(Data entries)
----------------
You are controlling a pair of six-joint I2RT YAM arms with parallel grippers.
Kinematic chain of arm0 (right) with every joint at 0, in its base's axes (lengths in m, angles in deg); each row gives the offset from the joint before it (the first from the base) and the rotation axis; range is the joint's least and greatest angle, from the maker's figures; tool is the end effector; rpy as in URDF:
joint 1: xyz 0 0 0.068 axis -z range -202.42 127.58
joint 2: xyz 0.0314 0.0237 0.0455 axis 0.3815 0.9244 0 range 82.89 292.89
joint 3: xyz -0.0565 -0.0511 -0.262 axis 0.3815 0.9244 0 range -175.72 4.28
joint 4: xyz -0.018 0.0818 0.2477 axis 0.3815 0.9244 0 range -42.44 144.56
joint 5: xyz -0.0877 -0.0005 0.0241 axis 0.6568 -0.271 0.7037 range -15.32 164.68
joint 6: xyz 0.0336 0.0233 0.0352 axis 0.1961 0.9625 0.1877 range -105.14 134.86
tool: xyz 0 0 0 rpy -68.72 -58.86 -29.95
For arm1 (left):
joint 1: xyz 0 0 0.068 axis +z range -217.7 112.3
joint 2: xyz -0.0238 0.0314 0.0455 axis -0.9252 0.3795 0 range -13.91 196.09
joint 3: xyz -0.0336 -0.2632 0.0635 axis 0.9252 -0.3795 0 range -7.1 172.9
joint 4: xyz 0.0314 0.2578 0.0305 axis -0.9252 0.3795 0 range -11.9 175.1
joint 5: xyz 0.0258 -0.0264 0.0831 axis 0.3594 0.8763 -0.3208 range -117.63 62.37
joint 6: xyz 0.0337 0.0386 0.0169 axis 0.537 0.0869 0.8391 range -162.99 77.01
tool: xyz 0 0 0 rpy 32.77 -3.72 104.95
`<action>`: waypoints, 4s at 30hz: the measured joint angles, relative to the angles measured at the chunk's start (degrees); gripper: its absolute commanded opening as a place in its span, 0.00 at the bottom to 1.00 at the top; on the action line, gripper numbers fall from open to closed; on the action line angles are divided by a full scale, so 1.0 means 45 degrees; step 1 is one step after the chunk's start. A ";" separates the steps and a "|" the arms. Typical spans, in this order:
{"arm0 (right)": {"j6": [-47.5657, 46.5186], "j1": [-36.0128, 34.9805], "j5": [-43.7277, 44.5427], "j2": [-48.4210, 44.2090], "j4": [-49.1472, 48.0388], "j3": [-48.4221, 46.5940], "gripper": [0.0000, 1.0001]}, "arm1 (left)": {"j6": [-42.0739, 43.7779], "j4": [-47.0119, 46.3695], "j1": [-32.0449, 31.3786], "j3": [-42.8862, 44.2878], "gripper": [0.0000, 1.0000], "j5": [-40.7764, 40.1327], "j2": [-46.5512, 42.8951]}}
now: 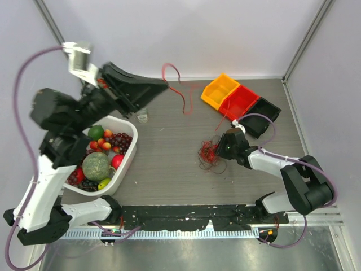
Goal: Untangle the cables
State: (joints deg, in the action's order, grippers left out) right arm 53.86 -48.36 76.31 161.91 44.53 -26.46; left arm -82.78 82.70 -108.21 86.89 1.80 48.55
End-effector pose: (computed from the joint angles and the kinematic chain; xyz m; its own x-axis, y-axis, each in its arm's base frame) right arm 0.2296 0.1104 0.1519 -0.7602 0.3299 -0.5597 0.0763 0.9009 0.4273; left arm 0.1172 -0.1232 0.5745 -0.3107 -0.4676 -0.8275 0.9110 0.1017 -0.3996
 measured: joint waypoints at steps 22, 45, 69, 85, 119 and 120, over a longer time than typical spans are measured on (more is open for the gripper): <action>-0.2458 0.0185 0.1064 -0.3725 0.3356 -0.0695 0.61 | 0.1559 0.2249 -0.0010 -0.2147 0.00 -0.2681 0.0461; -0.2715 0.0000 -0.0471 -0.2093 0.4133 -0.3594 0.59 | 0.3118 0.3968 0.0005 -0.6489 0.00 -0.8218 0.4337; -0.2084 -0.0597 -0.1297 0.0656 0.2521 -0.5047 0.61 | 0.1768 0.4580 0.0219 -0.5479 0.71 -0.5061 0.7325; -0.5814 -0.1681 -0.3672 0.6280 0.2851 -1.0078 0.83 | 0.3905 0.0301 0.0704 -0.9889 0.91 -0.9117 -0.5051; -0.8476 -0.4473 -0.1948 0.9554 0.5061 -1.2808 0.83 | 0.3934 -0.0180 0.0709 -1.0229 0.88 -1.0370 -0.4415; -0.8529 -0.4575 -0.1749 0.9481 0.5032 -1.2677 0.82 | 0.3934 -0.0155 0.0704 -1.0229 0.88 -1.0409 -0.4405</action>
State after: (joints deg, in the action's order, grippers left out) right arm 15.48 -68.95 68.44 204.58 67.17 -83.51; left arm -65.07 82.00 -105.04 40.86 -45.04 28.72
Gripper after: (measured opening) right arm 0.835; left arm 0.877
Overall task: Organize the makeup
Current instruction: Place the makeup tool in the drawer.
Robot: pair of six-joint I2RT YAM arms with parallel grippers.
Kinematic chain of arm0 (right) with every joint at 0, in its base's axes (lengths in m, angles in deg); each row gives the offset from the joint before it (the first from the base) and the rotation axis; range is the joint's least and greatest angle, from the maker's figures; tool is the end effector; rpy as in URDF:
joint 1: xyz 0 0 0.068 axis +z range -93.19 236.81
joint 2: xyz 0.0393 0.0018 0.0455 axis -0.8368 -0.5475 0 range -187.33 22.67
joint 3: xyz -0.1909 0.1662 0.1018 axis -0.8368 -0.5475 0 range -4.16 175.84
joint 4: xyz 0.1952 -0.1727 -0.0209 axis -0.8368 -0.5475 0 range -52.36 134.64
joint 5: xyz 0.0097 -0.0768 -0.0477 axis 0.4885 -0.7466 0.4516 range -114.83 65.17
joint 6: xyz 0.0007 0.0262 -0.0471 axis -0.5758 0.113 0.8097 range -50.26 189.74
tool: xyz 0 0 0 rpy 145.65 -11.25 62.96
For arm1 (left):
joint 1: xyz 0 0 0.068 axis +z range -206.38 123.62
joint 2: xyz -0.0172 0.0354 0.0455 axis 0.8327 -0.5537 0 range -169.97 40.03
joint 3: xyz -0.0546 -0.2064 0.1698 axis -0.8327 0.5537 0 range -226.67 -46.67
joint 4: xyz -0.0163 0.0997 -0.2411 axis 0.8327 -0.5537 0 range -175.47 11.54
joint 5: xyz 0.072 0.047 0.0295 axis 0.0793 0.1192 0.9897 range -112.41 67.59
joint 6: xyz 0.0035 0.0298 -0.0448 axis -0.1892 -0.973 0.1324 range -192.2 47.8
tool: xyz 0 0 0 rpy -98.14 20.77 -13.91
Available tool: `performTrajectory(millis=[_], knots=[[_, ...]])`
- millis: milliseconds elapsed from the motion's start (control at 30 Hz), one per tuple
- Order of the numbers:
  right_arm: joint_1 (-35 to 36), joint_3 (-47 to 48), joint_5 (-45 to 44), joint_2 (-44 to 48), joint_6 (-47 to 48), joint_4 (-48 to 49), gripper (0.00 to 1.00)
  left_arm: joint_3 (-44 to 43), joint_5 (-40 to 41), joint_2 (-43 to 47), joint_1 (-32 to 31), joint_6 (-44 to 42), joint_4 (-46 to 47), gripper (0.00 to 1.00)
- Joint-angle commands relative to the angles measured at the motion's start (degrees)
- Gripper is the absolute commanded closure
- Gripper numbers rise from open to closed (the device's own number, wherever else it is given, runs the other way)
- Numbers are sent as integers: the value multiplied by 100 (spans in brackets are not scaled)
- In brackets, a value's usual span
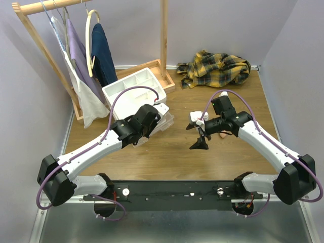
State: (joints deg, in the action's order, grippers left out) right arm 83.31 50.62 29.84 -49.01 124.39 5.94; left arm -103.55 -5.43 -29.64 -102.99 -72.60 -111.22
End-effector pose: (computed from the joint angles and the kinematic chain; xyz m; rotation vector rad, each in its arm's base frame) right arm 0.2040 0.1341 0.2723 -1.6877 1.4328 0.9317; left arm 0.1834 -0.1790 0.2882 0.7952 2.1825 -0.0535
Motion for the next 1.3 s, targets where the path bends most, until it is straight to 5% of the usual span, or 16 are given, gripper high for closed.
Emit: performTrajectory(millis=[0, 700, 800, 933, 1033, 1267], knots=[[-31, -56, -97, -39, 28, -24, 0, -192, 34, 24, 12, 23, -29, 62], [-22, -29, -203, -57, 37, -50, 0, -174, 34, 190, 12, 163, 5, 49], [-31, -20, -264, -39, 19, -50, 0, -139, -150, 296, 29, 172, 67, 54], [-31, -29, -317, -13, 2, -33, 0, -95, -405, 393, 64, 172, 67, 90], [-31, -29, -317, -21, 10, -24, 0, -86, -528, 384, 64, 172, 15, 100], [-31, -29, -343, -21, 10, -24, 0, 19, -344, 428, 64, 207, -126, 100]])
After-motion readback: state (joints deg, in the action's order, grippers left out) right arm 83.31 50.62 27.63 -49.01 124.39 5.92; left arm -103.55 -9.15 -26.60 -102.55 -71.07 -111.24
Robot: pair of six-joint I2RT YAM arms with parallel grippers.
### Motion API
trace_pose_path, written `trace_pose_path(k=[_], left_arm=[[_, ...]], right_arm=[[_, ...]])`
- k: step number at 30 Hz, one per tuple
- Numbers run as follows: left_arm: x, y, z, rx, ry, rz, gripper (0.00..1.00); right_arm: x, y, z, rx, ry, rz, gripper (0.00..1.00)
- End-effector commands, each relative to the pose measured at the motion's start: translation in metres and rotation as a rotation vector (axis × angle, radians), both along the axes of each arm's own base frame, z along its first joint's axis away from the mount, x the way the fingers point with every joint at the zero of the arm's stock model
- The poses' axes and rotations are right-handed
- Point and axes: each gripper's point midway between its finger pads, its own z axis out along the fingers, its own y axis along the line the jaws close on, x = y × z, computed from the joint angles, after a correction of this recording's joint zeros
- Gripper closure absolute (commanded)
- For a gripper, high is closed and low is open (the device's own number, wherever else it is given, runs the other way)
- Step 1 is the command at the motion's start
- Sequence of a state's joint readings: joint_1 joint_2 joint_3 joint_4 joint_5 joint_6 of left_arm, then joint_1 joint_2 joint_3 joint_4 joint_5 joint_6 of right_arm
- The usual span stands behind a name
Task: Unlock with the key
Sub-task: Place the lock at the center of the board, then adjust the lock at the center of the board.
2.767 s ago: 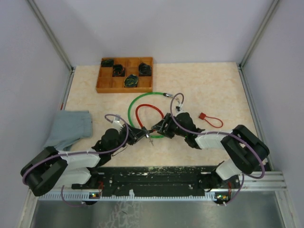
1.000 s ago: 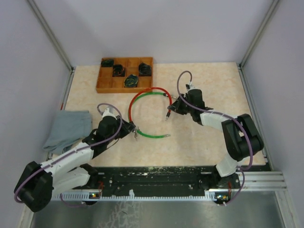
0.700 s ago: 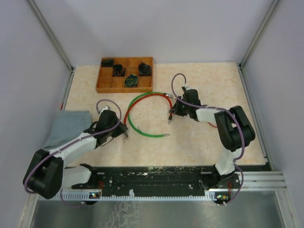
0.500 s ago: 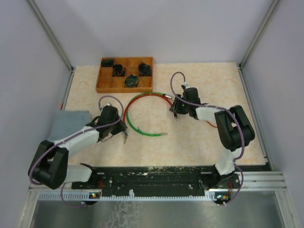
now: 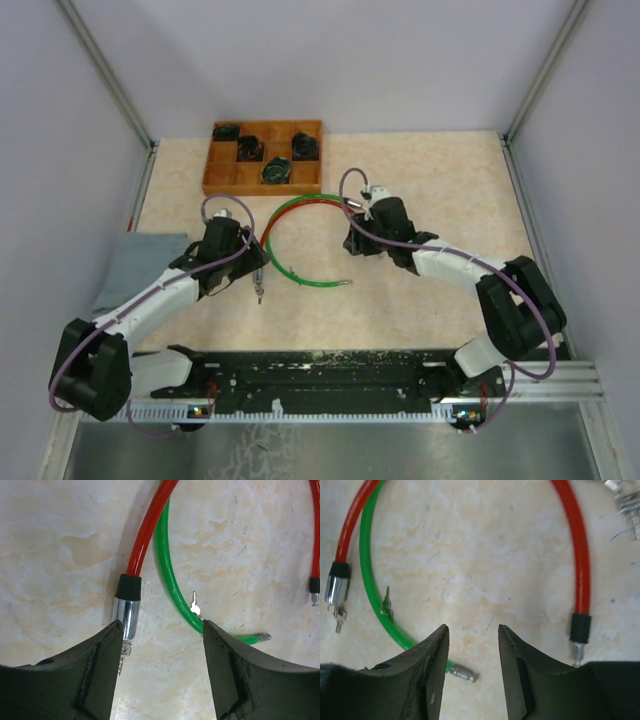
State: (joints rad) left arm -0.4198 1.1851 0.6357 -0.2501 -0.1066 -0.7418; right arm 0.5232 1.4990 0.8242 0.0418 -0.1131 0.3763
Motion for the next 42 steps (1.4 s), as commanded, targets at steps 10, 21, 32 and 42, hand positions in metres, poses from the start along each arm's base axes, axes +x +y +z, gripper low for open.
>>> trace_pose_path(k=[10,21,32,42], left_arm=[[-0.011,-0.025,0.011,-0.106,0.044,-0.096,0.29],[-0.015,-0.029,-0.003,-0.113,0.107,-0.105,0.29],[-0.015,-0.045,-0.006,-0.081,0.139,-0.179,0.43],[-0.009,-0.073,-0.023,0.183,0.234,-0.257,0.49]], right_arm=[[-0.059,0.048,-0.061,-0.098,0.131,0.195,0.58],[-0.160,0.128,-0.045,0.154,0.272,0.488,0.59],[-0.100,0.067,-0.024,-0.132,0.000,0.155,0.55],[-0.080,-0.018,-0.014,-0.228,-0.076,-0.093,0.51]])
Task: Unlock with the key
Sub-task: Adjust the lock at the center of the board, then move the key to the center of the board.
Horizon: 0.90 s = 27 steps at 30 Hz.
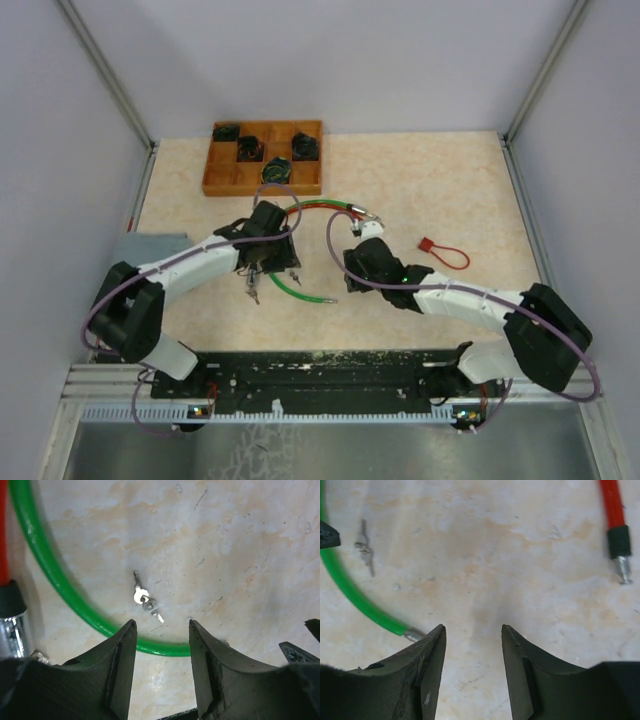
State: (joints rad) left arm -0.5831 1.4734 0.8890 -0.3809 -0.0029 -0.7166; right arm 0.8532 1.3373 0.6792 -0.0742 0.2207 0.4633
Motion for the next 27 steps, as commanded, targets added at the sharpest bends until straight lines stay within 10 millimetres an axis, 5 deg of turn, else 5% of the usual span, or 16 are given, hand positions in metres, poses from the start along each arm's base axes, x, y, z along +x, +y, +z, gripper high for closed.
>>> trace_pose_path(k=[1,7,15,22,27], left_arm=[[-0.001,0.004,-0.015,0.191,0.047,-0.026,0.49],[0.000,0.007,-0.033,0.307,0.090,-0.030,0.51],[0.005,-0.006,-0.049,0.335,0.106,-0.069,0.68],[-0.009,-0.040,-0.064,0.307,0.129,-0.178,0.90],[-0.031,-0.076,-0.070,0.248,0.157,-0.265,0.92]], right_arm=[[0.009,-0.041,0.007,-0.057,-0.075,-0.121,0.52],[0.011,-0.067,0.016,-0.054,-0.128,-0.192,0.51],[0.015,-0.087,0.016,-0.060,-0.130,-0.254,0.50],[0.026,-0.105,0.027,-0.067,-0.163,-0.304,0.50],[0.035,-0.128,0.031,-0.083,-0.162,-0.381,0.49]])
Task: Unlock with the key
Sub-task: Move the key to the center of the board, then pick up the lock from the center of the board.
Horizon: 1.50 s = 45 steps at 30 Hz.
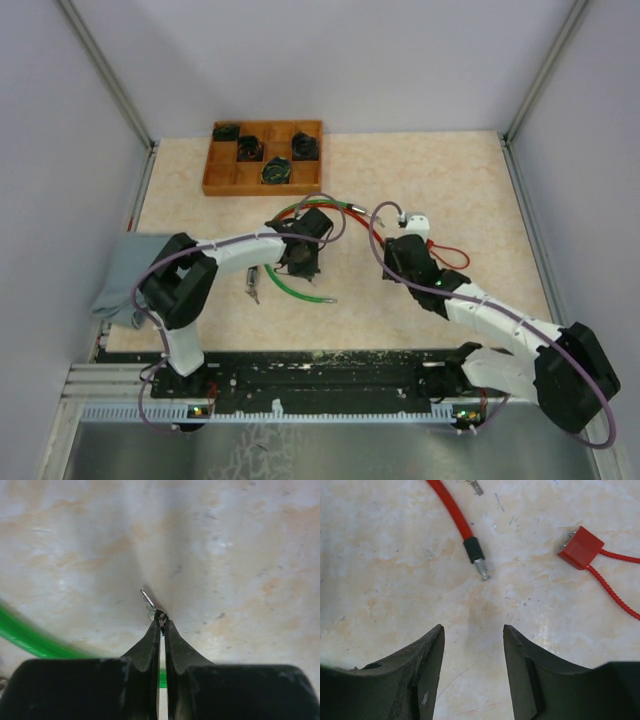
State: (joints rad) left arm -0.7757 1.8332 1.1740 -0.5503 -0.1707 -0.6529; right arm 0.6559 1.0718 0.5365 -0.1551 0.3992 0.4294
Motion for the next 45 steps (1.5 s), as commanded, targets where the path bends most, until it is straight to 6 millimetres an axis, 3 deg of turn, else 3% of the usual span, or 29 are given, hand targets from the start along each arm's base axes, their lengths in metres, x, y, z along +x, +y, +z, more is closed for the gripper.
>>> trace_pose_path(k=[1,6,9,13,19,28,37,45], left_arm=[[-0.031,-0.037,-0.020,-0.064,0.100,-0.098,0.92],[-0.052,-0.082,-0.010,-0.147,0.102,-0.183,0.91],[-0.059,-0.098,-0.002,-0.181,0.097,-0.210,0.87],[-0.058,-0.103,0.013,-0.224,0.064,-0.218,0.68],[-0.050,-0.088,0.039,-0.267,-0.020,-0.199,0.44],[-0.029,-0.048,0.057,-0.407,-0.069,-0.143,0.35],[-0.016,-0.014,0.059,-0.503,-0.082,-0.100,0.33],[-0.012,0.001,0.063,-0.596,-0.084,-0.097,0.33]], right_arm=[[0.015,-0.024,0.015,-0.003,-0.038,-0.083,0.49],[0.027,-0.049,0.006,0.037,0.016,-0.145,0.48],[0.035,-0.063,0.004,0.029,0.027,-0.188,0.47],[0.050,-0.080,-0.001,0.030,0.064,-0.245,0.42],[0.082,-0.093,-0.004,0.025,0.073,-0.302,0.41],[0.112,-0.110,-0.021,-0.014,0.111,-0.361,0.44],[0.115,-0.104,-0.047,-0.029,0.215,-0.331,0.53],[0.111,-0.103,-0.006,-0.044,0.141,-0.269,0.77]])
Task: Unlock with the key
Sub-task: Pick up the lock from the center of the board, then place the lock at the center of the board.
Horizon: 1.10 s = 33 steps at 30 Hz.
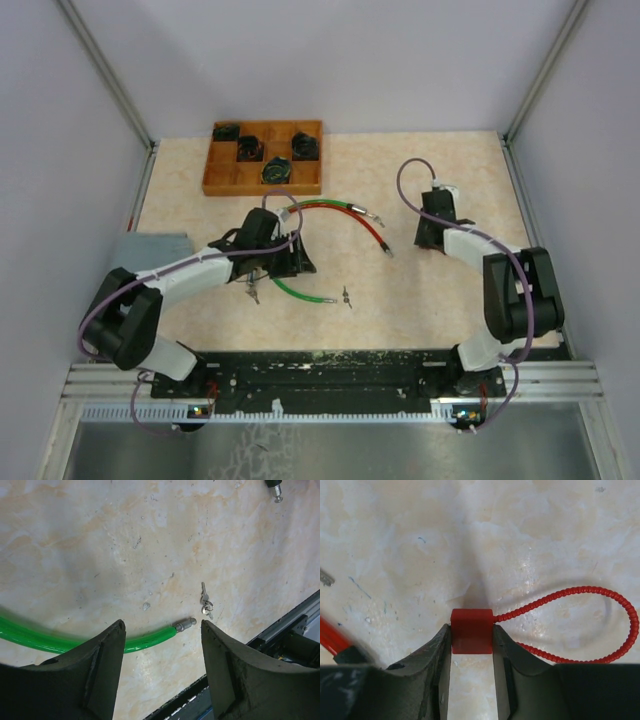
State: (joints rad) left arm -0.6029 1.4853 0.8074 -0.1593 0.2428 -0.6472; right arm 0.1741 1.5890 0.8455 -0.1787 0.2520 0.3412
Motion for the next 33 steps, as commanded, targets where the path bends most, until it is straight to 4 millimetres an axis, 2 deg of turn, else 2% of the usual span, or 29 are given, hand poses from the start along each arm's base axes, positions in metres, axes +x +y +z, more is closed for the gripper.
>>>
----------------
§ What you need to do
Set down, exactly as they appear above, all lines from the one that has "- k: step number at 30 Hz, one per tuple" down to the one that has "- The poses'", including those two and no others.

§ Task result
- k: step number at 30 Hz, one per tuple
- Numbers run as follows: left_arm: x, y, z, rx, ry, rz, gripper (0.00..1.00); right_arm: x, y, z, rx, ry, rz, gripper (0.00..1.00)
- End-effector commands, each relative to the pose measured at the motion's start: translation in metres and rotation as a rotation vector (axis × angle, radians), both along the axes of each arm's own base frame, z along its first joint's axis away from the mount, x the way the fingers point with every joint at the zero of the arm's stock model
- The poses' axes and rotations are right-handed

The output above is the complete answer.